:: Problem description ::
The word "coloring" may appear in the records below. Report how many lines contain it, and write nothing besides the number.

***

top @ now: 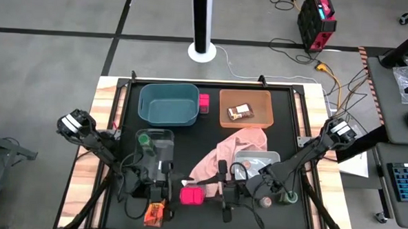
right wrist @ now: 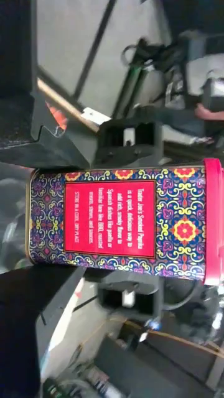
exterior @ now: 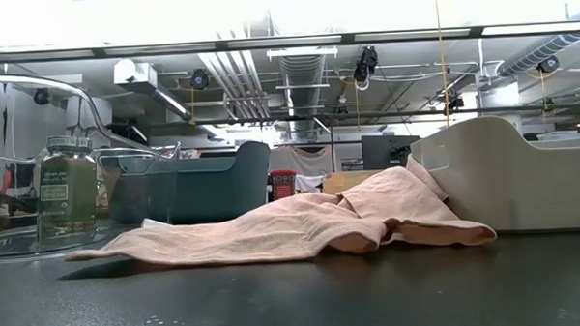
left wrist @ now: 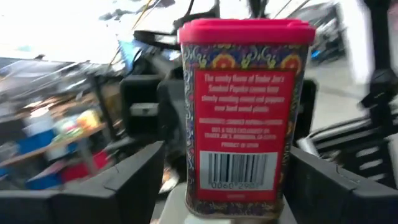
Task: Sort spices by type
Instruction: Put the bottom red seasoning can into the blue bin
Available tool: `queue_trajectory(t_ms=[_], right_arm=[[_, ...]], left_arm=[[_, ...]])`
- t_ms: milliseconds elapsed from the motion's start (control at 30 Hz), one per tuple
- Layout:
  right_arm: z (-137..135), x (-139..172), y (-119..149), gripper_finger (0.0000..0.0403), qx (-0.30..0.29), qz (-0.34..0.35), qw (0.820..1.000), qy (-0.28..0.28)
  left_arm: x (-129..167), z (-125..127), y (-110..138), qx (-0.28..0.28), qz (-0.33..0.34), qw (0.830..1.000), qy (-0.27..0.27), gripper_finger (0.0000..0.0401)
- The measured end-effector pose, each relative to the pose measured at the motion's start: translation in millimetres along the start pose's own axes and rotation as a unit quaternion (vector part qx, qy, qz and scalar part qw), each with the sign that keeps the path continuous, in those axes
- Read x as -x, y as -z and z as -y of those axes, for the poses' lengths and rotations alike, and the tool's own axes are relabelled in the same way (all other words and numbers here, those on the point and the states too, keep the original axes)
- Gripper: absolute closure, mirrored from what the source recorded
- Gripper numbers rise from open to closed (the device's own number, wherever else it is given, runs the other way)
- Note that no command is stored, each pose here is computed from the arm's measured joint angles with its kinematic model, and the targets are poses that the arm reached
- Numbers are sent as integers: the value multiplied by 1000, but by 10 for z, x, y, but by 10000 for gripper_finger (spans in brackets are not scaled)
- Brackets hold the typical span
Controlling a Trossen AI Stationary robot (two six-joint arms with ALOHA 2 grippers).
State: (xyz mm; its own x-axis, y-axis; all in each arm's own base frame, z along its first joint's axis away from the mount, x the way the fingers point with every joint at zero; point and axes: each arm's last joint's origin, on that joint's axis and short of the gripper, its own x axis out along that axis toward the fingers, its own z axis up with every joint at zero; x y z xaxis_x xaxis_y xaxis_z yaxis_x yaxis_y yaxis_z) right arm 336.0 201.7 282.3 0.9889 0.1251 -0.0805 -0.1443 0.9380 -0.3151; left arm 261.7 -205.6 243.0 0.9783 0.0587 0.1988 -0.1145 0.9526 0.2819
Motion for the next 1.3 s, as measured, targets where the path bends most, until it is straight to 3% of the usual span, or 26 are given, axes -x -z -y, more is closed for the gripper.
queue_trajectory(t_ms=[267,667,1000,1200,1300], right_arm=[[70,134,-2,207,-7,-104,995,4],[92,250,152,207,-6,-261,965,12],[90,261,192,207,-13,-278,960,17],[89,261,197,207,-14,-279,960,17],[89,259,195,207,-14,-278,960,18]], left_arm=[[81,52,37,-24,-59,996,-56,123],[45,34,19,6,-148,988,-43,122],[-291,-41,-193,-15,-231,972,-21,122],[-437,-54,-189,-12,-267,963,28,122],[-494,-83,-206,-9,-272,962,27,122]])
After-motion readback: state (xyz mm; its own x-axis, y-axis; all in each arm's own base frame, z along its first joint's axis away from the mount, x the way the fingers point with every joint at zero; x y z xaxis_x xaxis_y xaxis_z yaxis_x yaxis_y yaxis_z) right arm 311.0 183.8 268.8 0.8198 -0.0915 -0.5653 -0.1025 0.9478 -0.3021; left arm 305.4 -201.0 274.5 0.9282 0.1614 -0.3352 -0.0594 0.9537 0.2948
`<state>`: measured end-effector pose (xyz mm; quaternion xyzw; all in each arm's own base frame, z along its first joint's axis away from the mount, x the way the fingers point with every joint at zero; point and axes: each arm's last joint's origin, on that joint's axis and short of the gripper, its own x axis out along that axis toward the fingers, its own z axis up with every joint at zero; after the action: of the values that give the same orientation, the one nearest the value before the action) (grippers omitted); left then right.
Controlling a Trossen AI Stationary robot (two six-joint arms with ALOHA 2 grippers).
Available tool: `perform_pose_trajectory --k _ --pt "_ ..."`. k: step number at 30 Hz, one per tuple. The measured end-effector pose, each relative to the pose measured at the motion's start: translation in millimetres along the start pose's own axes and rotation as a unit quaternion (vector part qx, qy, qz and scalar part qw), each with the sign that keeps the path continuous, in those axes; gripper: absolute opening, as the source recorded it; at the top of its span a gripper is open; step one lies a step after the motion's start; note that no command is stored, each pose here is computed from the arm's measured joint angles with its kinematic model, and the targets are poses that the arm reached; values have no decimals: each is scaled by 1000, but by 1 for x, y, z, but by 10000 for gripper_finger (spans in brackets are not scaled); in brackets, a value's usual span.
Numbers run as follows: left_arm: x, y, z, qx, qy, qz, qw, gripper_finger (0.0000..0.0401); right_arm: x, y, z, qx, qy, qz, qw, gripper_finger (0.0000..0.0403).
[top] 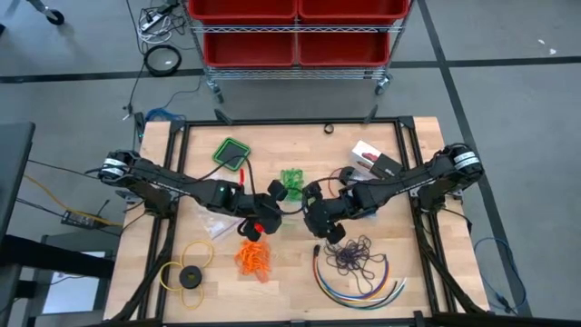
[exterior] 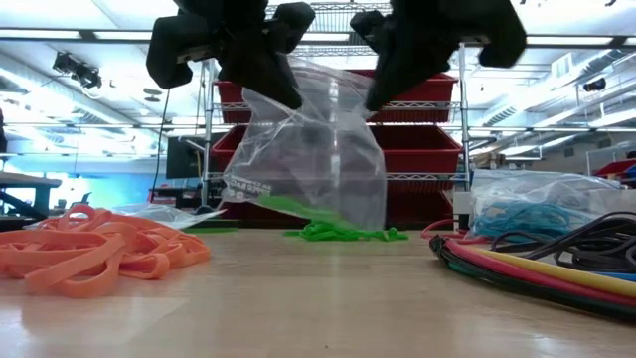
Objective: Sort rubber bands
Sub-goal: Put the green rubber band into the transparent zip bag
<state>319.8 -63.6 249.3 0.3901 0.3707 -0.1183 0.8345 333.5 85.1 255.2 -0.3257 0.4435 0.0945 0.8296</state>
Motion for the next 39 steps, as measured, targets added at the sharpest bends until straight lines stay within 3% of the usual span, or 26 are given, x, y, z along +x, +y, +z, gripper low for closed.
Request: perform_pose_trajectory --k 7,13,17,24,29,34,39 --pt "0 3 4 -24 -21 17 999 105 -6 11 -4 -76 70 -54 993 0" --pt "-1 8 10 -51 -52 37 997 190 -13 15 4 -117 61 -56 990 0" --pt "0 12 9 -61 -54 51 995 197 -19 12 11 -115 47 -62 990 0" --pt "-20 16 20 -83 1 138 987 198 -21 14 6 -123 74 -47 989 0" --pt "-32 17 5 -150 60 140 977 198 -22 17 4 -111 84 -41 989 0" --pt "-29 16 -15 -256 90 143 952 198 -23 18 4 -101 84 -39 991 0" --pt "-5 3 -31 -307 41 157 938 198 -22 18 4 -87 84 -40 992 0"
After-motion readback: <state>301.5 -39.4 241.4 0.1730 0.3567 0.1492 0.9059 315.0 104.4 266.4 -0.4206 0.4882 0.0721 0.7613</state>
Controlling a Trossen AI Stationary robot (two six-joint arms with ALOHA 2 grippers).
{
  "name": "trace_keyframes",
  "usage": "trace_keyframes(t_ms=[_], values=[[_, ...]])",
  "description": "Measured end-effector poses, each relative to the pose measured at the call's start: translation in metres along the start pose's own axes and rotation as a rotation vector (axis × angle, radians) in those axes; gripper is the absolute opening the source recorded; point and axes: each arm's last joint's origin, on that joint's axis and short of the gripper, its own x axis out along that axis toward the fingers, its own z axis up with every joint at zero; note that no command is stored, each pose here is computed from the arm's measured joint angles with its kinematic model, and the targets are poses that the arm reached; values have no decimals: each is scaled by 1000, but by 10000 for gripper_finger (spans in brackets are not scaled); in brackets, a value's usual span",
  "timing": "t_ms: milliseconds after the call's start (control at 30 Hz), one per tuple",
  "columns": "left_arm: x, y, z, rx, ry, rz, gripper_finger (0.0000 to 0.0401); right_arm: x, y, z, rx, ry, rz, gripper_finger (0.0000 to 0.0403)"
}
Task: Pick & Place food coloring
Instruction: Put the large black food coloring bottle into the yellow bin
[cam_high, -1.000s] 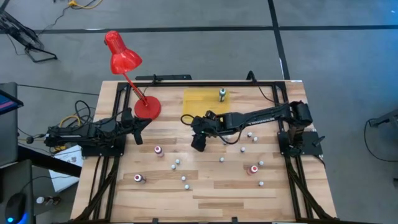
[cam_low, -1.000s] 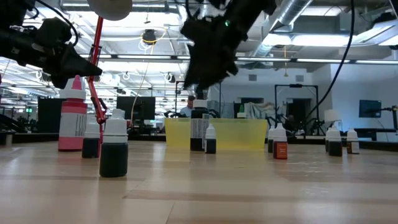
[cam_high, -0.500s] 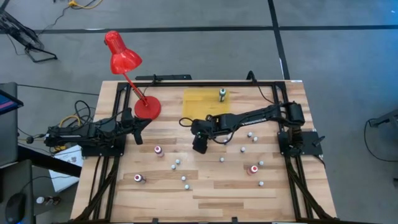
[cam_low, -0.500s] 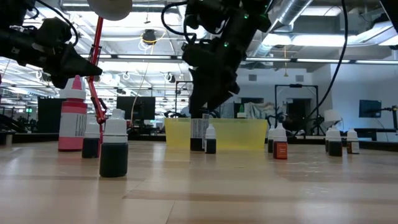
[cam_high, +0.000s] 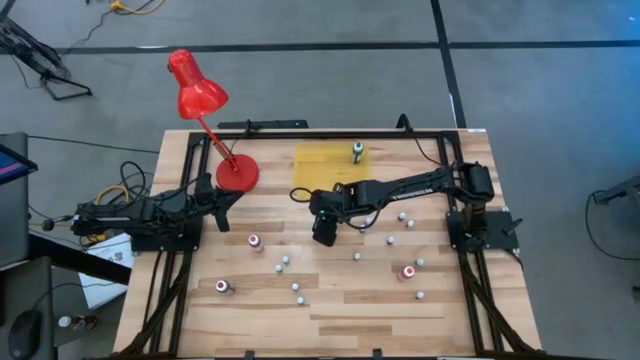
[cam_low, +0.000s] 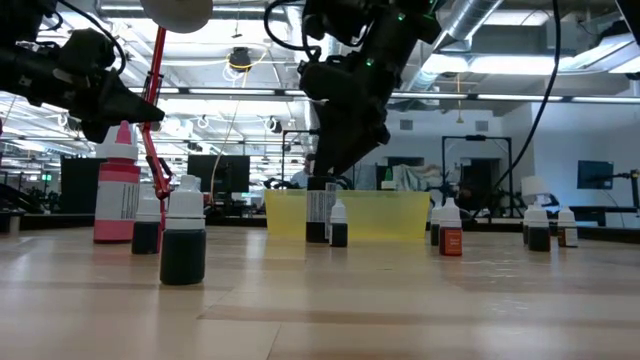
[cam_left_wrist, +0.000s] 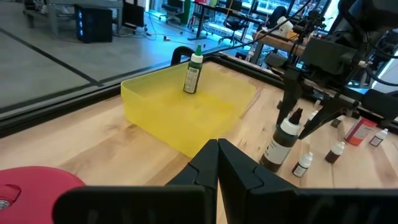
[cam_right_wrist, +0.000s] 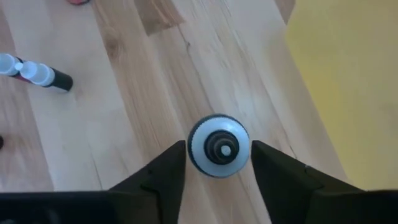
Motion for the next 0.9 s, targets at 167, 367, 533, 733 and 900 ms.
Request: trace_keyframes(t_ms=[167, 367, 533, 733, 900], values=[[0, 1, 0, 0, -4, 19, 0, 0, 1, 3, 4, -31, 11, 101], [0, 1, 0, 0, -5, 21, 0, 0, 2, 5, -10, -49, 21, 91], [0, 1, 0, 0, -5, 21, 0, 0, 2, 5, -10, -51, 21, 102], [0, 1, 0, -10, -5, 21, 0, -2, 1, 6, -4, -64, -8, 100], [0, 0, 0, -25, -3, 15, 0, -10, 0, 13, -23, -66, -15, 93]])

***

:: Answer ::
2